Imagina vivir en un paquete de patatas fritas Salt'n'Vinegar. Tengan paciencia conmigo. El paquete se llena con agua, se seca y luego se vuelve a llenar con agua. No suena muy divertido, ¿verdad? Bueno, esta salinidad e inundaciones periódicas es el tipo de entorno en el que las plantas halófitas de las marismas costeras se han adaptado para crecer y prosperar.
Estas marismas pueden ser mareales (experimentando inundaciones con agua de mar casi todos los días) o no mareales (desconectadas del mar, con inundaciones menos frecuentes y períodos secos más prolongados). En las marismas de marea, la distribución de las halófitas está fuertemente influenciada por la elevación, y la frecuencia y la duración de las inundaciones se combinan para limitar el suministro de oxígeno a los sedimentos. Pero, ¿dónde crecen las halófitas en las marismas sin mareas y por qué?
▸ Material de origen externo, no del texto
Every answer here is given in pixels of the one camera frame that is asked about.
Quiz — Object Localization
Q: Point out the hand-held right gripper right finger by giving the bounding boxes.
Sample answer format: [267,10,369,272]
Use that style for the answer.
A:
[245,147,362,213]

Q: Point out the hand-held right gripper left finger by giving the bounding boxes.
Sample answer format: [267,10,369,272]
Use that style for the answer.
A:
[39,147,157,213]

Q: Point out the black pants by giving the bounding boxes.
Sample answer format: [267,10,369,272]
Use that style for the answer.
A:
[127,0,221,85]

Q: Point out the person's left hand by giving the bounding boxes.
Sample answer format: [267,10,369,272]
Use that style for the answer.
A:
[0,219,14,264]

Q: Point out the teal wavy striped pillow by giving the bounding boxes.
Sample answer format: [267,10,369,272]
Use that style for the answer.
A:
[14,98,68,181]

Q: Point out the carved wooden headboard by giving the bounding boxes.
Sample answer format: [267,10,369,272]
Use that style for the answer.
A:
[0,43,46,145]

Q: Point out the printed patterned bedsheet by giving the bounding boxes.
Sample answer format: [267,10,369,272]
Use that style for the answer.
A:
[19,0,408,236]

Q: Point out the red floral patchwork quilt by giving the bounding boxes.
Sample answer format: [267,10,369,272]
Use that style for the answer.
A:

Un estudio reciente de Vélez-Martín y sus colegas tuvo como objetivo resolver esto, al examinar si la elevación, el período de inundación o la salinidad explicaron mejor la distribución de las halófitas en las marismas no mareales del Parque Nacional de Doñana, en el suroeste de España. Durante 7 años consecutivos, Vélez-Martín y sus colegas registraron la vegetación en cuadrantes permanentes en las marismas de Doñana y determinaron la salinidad de los sedimentos, la elevación de la superficie y la duración y extensión de las inundaciones superficiales.
Entonces, ¿qué fue lo que encontraron? En primer lugar, las marismas saladas de Doñana albergaban una gama mucho más amplia de especies que sus contrapartes de marea, con un mosaico de plantas halófitas de la familia Amaranthaceae (también conocidas como quenópodos) que incluían numerosas especies anuales y algunos arbustos perennes. Escribieron que "las consecuencias de la elevación para la distribución de halófitas en marismas inundadas estacionalmente son fundamentalmente diferentes de las de las marismas de marea", y que estas diferencias "podrían explicar una mayor diversidad de especies en marismas sin mareas y la ausencia de especies clave de marismas saladas prominentes en marismas". pantanos”.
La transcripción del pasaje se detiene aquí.